Another week another museum closure. Another week another book shop closes. Another week in the gradual erosion of our cultural assets. This must stop.
What happened in the wake of the collapse of our industrial base? Industrial museums. Open air museums began to celebrate a past that had gone forever. The problem now is that museums are closing as part of a general cultural contraction.
It seems that the only place where there is an expansion in museums is China where the ecomuseum concept is buoyant. What is an ecomuseum?
"An Ecomuseum is a dynamic way in which communities preserve, interpret, and manage their heritage for a sustainable development." Trento declaration 2004
Now is the time for 'The Ecomuseum of the Late Twentieth Century' in the UK.
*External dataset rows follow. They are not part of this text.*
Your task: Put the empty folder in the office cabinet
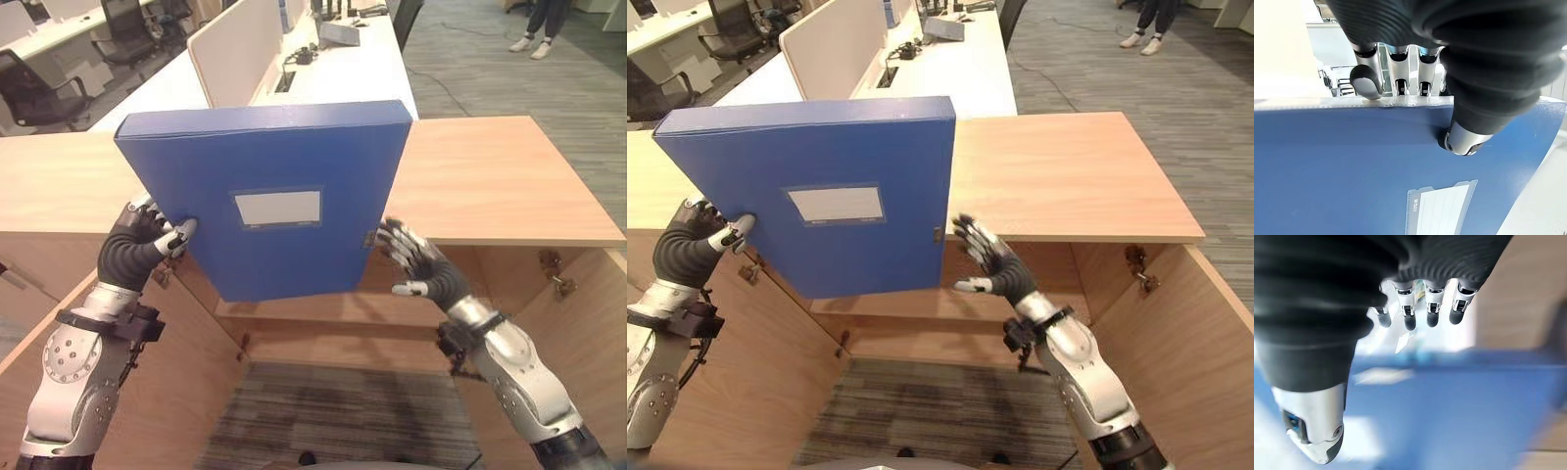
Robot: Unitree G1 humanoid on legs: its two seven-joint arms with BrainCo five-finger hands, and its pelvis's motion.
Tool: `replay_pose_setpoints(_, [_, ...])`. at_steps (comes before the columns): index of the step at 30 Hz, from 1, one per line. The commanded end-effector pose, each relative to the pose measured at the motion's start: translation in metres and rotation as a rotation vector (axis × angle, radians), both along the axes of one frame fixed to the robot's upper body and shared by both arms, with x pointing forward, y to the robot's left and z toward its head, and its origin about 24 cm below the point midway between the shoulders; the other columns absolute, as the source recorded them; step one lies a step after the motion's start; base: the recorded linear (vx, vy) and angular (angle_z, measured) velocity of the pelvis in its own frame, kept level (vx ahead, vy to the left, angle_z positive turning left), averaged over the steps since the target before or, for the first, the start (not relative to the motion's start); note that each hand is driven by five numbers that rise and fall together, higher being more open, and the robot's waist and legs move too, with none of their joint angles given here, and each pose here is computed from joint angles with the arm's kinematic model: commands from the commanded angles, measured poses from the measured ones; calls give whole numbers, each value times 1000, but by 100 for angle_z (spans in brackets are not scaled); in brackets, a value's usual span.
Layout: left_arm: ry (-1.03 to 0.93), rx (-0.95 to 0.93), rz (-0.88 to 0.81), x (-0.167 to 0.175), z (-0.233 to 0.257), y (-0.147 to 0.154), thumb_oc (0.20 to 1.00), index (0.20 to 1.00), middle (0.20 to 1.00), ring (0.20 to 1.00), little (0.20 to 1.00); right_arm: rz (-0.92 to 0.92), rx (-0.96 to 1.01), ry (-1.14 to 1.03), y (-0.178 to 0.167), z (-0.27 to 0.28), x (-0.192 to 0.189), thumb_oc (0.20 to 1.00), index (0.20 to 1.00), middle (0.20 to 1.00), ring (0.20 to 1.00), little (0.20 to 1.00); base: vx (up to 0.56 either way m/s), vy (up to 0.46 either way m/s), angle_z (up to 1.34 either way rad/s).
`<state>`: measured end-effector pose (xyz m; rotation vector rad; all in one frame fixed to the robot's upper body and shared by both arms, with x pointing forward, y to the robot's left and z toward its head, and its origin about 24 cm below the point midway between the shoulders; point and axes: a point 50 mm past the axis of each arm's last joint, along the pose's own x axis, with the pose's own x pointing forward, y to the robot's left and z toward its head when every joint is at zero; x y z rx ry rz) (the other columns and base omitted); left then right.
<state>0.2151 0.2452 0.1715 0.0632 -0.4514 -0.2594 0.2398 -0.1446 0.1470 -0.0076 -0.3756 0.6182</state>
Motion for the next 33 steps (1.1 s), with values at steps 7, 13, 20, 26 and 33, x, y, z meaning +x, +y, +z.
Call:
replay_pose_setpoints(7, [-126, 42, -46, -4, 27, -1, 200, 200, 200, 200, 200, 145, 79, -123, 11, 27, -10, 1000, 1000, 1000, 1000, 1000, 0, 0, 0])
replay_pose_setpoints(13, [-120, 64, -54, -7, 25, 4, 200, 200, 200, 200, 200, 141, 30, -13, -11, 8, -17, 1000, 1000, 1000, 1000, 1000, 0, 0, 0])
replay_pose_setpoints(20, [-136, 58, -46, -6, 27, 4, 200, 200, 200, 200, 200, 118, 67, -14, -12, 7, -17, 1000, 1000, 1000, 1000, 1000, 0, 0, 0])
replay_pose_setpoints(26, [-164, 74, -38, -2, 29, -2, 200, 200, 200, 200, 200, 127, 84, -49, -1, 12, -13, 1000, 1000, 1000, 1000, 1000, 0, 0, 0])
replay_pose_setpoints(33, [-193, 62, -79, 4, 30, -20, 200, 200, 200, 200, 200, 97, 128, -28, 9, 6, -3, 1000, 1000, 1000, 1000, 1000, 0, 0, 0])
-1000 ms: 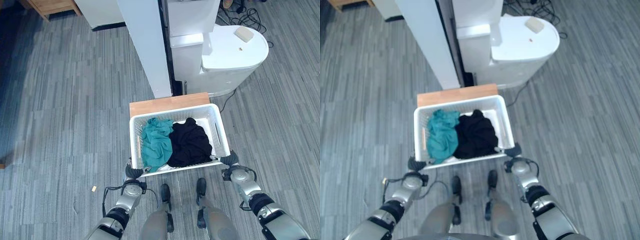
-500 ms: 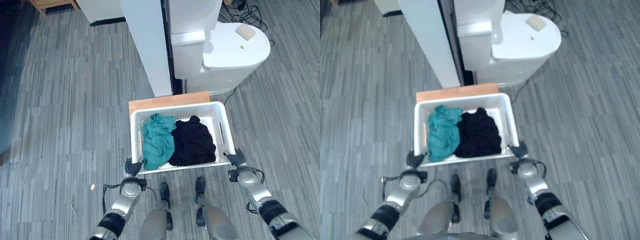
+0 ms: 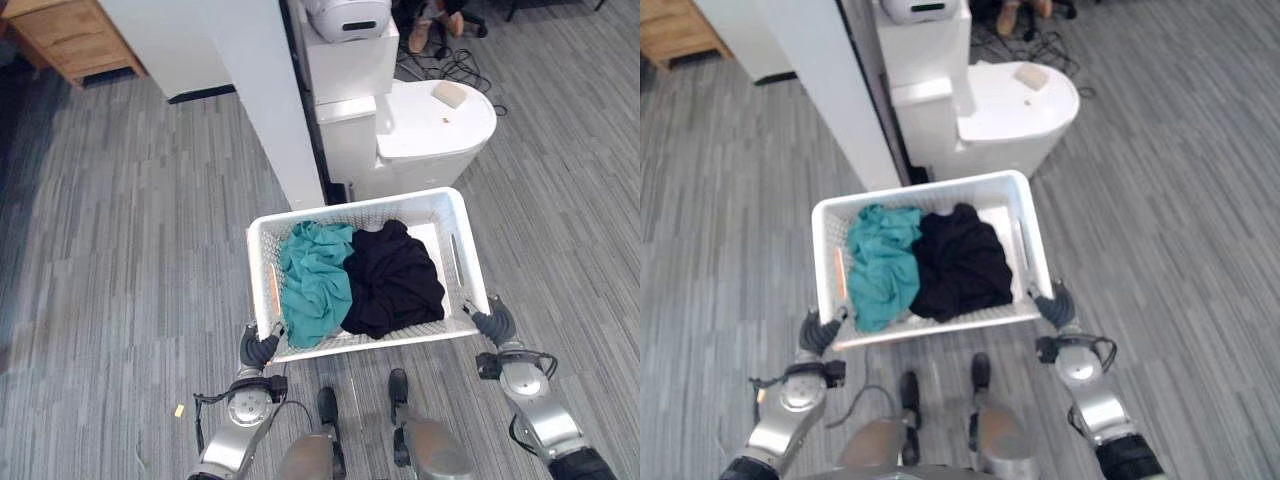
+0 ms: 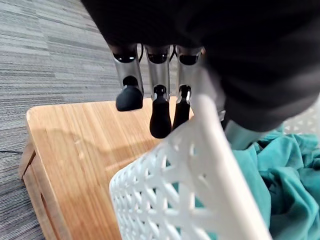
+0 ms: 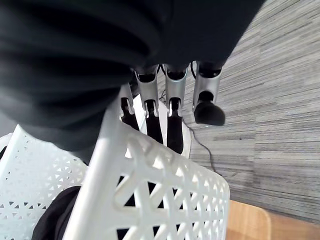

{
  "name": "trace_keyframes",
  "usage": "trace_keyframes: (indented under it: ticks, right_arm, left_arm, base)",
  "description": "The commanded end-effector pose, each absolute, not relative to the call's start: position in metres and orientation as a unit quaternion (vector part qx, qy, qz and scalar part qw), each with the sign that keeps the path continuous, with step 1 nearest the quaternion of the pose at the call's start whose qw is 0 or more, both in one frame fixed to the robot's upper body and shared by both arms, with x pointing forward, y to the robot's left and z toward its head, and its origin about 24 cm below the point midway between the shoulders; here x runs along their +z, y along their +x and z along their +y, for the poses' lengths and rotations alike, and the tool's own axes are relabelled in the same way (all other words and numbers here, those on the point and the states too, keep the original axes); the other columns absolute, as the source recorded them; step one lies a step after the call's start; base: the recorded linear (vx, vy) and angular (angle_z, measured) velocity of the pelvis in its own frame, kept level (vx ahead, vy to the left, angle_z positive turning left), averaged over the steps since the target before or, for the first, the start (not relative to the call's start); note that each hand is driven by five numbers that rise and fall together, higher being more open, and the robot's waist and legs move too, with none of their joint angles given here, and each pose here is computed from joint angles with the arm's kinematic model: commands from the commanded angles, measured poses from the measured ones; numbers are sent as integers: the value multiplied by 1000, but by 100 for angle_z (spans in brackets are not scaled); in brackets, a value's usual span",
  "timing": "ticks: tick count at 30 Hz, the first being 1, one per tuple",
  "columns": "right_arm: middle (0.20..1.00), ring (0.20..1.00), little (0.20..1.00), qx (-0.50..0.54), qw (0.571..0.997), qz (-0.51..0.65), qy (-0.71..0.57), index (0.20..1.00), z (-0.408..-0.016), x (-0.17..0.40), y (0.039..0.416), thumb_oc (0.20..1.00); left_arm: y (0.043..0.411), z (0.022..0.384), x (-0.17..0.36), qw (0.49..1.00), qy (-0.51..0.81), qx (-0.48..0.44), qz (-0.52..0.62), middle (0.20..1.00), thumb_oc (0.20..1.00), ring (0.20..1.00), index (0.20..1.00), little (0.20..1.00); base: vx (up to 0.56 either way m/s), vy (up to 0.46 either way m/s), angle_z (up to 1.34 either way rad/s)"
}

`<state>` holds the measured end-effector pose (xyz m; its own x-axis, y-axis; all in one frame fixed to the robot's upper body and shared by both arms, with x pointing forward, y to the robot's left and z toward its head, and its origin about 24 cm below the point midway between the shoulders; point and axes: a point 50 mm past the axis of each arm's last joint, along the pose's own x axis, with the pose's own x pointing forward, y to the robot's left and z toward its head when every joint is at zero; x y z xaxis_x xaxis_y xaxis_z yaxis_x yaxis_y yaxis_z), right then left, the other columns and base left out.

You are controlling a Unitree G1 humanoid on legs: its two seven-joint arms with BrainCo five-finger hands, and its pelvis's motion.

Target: Grab the laundry basket,head to the washer,open it,put in the laundry and shut it.

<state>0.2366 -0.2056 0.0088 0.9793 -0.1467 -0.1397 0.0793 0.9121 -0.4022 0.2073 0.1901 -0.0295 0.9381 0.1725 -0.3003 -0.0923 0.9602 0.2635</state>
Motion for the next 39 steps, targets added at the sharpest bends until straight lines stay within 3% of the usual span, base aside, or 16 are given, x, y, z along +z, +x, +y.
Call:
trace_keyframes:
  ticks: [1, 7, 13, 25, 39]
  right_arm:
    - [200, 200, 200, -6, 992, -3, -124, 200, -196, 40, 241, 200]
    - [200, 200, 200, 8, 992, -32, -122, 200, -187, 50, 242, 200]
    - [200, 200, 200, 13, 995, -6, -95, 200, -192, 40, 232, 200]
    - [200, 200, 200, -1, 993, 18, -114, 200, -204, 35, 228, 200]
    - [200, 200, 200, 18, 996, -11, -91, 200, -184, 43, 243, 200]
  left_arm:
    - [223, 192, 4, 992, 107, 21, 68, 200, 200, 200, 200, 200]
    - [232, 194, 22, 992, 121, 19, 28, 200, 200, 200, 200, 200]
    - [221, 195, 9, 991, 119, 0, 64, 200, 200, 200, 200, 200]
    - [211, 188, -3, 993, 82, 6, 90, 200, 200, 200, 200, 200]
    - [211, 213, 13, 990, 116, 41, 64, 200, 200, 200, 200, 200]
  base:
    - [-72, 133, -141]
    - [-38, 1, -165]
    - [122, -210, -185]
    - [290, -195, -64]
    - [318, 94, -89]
Does anyone know of a High Street where a book shop still exists, perhaps next to a record/music shop, next to a butchers, next to a publicly run museum, next to a post office? Need I go on. That is prime real estate for an ecomuseum. The Museum of Unreason will happily engage the inhabitants to let them know they are now all museum curators of their own ecomuseum and as such they must:
1. Go to a shop to buy things - buying on line is forbidden
2. Shopping must be done on foot, a bicycle is allowed, in line roller blades are not.
3. Supermarket shopping is banned (make sure your grandchildren are able to ask the question, "What was a Walmart?")
4. Buy music in vinyl if you they are over 40, under 40 cds are allowed
5. Read one book a month, a book is something made of paper that you turn pages of text to see what happens next
6. Send letters and receive post delivered by the Royal Mail (or if in USA send and receive mail delivered by the Postal Service)
7. Go to a phone box to make a call if you need to contact somebody when outside your house
8. Know the first name of your grocer, baker, butcher etc.
The High Street museum can then concentrate on what it does best - animatronic dinosaurs and tenuous links to Jane Austen TV adaptations.